Gold ideas at national pro surfing hub
THE Tweed has no shortage of surfing stars, and ample supplies of champion-worthy swells.
And the Surfing Australia High Performance Centre is tapping into both of those treasure troves as it prepares for the sport's first appearance at the Olympics in Tokyo in 2020.
Surfing Australia's national high performance director Kim Crane said Stephanie Gilmore, Owen and Tyler Wright and Sally Fitzgibbons were among those at a three-day Olympic Readiness Camp last month.
As the Coolangatta Surfing Australia headquarters move to the Barclay Drive, Casuarina centre and a massive expansion progresses, Crane said everything was aimed at building Australia's chances of Olympic success.
The expansion will include a new, larger gymnasium, new surf skate space known as the Dream Factory with a ramp, Olympic trampolines, foam pit and more.
An underground carpark has already been constructed and the above-ground spaces under construction have increased the facility's street impact.
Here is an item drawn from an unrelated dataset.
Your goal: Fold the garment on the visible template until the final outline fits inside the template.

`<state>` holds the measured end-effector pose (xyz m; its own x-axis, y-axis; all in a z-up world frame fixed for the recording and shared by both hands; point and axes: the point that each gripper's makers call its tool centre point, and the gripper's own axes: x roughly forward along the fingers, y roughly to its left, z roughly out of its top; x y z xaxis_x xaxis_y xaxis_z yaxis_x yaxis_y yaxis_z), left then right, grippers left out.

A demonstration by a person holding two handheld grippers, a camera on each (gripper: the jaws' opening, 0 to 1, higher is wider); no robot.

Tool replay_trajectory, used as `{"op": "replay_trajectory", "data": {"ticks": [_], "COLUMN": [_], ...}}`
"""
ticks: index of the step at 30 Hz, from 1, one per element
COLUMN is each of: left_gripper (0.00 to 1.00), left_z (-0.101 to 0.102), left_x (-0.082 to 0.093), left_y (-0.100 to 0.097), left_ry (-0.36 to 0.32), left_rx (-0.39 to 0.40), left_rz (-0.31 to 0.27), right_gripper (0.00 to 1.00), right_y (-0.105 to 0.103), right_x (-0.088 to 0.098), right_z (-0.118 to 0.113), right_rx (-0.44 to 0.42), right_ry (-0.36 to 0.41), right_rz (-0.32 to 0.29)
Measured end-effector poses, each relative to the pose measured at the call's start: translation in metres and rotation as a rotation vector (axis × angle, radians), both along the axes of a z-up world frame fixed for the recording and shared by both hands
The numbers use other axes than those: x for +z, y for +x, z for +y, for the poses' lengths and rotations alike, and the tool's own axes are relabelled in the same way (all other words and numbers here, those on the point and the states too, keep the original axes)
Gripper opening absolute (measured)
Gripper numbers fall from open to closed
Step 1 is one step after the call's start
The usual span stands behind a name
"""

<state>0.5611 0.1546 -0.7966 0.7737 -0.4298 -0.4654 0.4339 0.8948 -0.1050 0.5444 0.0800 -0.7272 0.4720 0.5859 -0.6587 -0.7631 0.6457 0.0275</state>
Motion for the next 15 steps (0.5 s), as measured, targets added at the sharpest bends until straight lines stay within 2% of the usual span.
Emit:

Crane said the changes were a move towards making the High Performance Centre a "one-stop shop for high performance”.
"(We'll have) the ability to have not only our Olympic team prepare here but our Talent Pathway athletes as well,” she said.
She said nurturing the growing talents of World Qualifying Series and Pro Junior surfers was a high priority.
Among WQS surfers who frequent the centre is Tweed surfer Kobie Enright, who has so far experienced a strong 2018 season.
Above the facility's office space, four-star accommodation means their athlete camps - like last month's - would be self-sustained.
She said this would make professional development for current and rising stars of the surf to access quality professional development.
As newcomers to the Olympics, she said it was an exciting time to be working with Australia's stellar surfing cohort.
"Because we have not been in the Olympics before... it's like a blank canvas,” she said.
"We are literally treading new grounds and that is exciting.
"It's a multi-sport event and the eyes of the world will be on our sport.”
While she stressed Australia - and the Tweed - had churned out top-level athletes without surfing's inclusion in the Olympics, Crane said Tokyo 2020 would bring a big change.
"The Olympics just magnify everything,” she said.
"Being able to handle performance pressure in that environment is different to what they experience on the world tour.”
But she said the inclusion in two years' time would be positive for our athletes.
"We are about inspiring Australians... and making our surfers the best athletes and people they can be,” she said.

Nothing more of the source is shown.